DE-TGN: Uncertainty-Aware Human Motion Forecasting using Deep Ensembles

TL;DR

This paper introduces DE-TGN, a deep ensemble approach using temporal graph neural networks that predicts human motion accurately while quantifying uncertainty, enhancing safety in human-robot collaboration.

Contribution

The paper presents a novel deep ensemble method with stochastic dropout for uncertainty-aware human motion forecasting using temporal graph neural networks.

Findings

Achieved state-of-the-art prediction error on multiple datasets.

Deep ensembles improve both prediction accuracy and uncertainty quantification.
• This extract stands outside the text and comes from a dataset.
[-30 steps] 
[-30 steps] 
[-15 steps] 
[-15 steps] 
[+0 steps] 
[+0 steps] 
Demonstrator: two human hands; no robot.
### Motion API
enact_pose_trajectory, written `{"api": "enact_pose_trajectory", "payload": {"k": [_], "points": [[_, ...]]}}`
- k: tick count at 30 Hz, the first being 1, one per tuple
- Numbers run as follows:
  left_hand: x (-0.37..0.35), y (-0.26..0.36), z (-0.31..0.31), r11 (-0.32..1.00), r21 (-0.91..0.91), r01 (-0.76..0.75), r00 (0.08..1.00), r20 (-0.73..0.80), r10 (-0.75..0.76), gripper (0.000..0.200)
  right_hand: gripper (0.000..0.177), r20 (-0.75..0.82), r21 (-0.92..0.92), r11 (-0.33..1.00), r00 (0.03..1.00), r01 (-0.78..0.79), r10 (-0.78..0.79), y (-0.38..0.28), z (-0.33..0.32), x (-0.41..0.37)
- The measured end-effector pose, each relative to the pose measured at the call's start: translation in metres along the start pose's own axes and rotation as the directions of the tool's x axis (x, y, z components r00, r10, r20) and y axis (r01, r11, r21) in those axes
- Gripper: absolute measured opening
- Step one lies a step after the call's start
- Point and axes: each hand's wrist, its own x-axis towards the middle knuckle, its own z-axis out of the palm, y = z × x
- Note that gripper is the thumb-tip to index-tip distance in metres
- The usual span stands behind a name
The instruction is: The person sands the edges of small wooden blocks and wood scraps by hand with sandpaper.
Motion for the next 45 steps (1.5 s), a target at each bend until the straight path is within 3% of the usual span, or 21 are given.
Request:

Validated effectiveness in human-robot interaction scenarios.

Abstract

Ensuring the safety of human workers in a collaborative environment with robots is of utmost importance. Although accurate pose prediction models can help prevent collisions between human workers and robots, they are still susceptible to critical errors. In this study, we propose a novel approach called deep ensembles of temporal graph neural networks (DE-TGN) that not only accurately forecast human motion but also provide a measure of prediction uncertainty. By leveraging deep ensembles and employing stochastic Monte-Carlo dropout sampling, we construct a volumetric field representing a range of potential future human poses based on covariance ellipsoids. To validate our framework, we conducted experiments using three motion capture datasets including Human3.6M, and two human-robot interaction scenarios, achieving state-of-the-art prediction error. Moreover, we discovered that deep ensembles not only enable us to quantify uncertainty but also improve the accuracy of our predictions.